■ **WORK TASK**:
Only one stretch of the data below is needed. Output the lines from the one with "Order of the" up to and including the one with "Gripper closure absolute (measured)", exactly as they stand.

<<<<

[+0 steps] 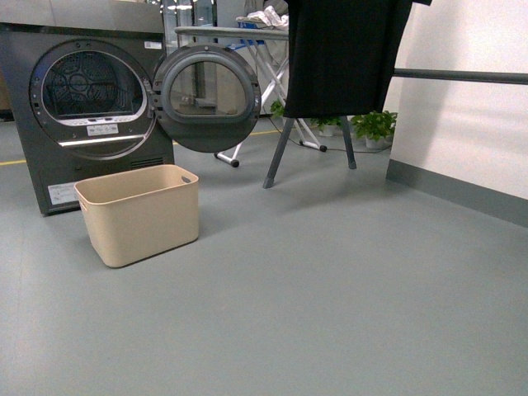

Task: Move hamper under clothes hanger

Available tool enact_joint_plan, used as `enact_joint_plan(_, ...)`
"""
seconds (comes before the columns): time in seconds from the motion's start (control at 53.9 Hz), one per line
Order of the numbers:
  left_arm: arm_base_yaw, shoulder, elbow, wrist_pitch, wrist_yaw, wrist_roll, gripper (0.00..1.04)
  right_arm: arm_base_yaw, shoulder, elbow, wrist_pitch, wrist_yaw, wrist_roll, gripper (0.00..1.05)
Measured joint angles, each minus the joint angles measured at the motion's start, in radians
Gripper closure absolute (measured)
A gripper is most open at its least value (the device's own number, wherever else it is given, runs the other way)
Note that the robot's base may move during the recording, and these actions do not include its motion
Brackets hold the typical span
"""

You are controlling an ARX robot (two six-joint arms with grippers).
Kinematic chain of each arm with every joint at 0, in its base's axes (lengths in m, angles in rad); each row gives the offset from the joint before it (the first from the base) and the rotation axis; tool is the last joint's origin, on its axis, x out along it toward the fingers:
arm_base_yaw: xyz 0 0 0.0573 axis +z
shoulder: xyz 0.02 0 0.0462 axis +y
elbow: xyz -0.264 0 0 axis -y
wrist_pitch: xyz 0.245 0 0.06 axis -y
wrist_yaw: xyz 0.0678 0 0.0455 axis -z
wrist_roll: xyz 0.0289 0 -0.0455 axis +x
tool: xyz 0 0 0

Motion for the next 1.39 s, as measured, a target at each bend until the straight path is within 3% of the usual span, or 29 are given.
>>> enact_joint_plan(1.391,0.000,-0.001,0.000,0.000,0.000,0.000,0.07,0.000,0.000,0.000,0.000,0.000,0.000,0.07)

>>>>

■ **TASK ANSWER**:
Order of the numbers:
  left_arm: arm_base_yaw, shoulder, elbow, wrist_pitch, wrist_yaw, wrist_roll, gripper (0.00..1.04)
  right_arm: arm_base_yaw, shoulder, elbow, wrist_pitch, wrist_yaw, wrist_roll, gripper (0.00..1.05)
Measured joint angles, each minus the joint angles measured at the motion's start, in radians
Gripper closure absolute (measured)

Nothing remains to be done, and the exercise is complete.